Christmas interlude

Nine years ago it was – December 2005. In a bookshop here in central London I picked up a copy of Eckhart Tolle’s ‘A New Earth’. It was one of those apparently random choices that produce an extraordinary Aha! experience. Suddenly I could see clearly what I had been searching for since the 1950s. Books I had read over the years, experiences, fumblings in the dark, all fell into a pattern. “So that’s what it’s all about” was my underlying feeling/thought.

Isn’t this what happened to those first followers of Jesus of Nazareth? Especially the authors of the Gospels? Whether or not they had actually met Jesus in the flesh, things fell into place when they heard his message and reflected on his life. What they had read and pondered over the years before was what we Christians now call the Old Testament. Suddenly in the light of their experience of Jesus, it was alive with startling fresh meaning. ‘So that’s what it means’ must have been their frequent response.

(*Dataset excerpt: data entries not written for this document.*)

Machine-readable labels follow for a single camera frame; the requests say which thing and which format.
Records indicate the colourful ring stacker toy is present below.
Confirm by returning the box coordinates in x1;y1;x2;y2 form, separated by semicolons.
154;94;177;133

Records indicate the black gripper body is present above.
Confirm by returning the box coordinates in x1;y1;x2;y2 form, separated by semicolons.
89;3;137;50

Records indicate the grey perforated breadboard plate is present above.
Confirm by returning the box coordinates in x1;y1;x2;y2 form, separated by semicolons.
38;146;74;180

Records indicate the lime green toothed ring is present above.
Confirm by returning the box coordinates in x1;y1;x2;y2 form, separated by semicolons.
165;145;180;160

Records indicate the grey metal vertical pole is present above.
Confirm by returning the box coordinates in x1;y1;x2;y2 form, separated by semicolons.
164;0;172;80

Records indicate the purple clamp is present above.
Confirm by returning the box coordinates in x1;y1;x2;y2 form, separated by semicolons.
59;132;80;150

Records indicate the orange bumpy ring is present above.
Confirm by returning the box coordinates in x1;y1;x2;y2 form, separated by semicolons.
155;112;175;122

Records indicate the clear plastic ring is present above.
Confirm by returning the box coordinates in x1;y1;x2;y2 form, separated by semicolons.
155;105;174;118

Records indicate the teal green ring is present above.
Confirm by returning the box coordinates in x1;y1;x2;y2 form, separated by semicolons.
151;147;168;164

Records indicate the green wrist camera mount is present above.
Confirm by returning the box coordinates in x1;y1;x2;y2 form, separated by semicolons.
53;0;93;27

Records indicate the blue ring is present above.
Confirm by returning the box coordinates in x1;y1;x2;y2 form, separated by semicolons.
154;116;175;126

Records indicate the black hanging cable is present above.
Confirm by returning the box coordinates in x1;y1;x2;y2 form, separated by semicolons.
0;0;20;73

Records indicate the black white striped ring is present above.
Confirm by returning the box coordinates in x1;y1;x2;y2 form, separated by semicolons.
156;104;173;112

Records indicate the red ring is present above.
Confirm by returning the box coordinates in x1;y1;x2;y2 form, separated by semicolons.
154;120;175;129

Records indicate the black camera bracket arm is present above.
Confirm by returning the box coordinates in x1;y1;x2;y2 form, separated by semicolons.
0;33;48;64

Time and again the Gospel authors weave passages from the Old Testament into their accounts. This year in the approach to Christmas I have been struck as never before by the astonishing creativity of both Luke and Matthew in their nativity stories. Are there any other passages in the whole of literature that have been the source of such a two thousand year stream of artistic and spiritual inspiration as these two?

Might it be one of the gifts of this doubting, skeptical age to accept the liberal scholarly consensus that we are dealing here, with poetic mythical writing, not a factual account? I for one am set free as never before to relish and revel in these stories, allowing them their own artistic integrity.

I must admit that I prefer Luke’s version. He concentrates on the women: more appropriate, don’t you think, for a story about a birth? Matthew is a bit too dark for me, though I can understand why folk feel it’s more appropriate in our present troubled world.

Luke’s story of the angelic messenger to Mary ends with, ‘then the angel departed from her’. After all the commercial hype, that’s what happens on Christmas day, don’t you think? It can feel a bit flat. However, in the midst of whatever happens to you at Christmas and in the coming year may you know the Presence that does not depart.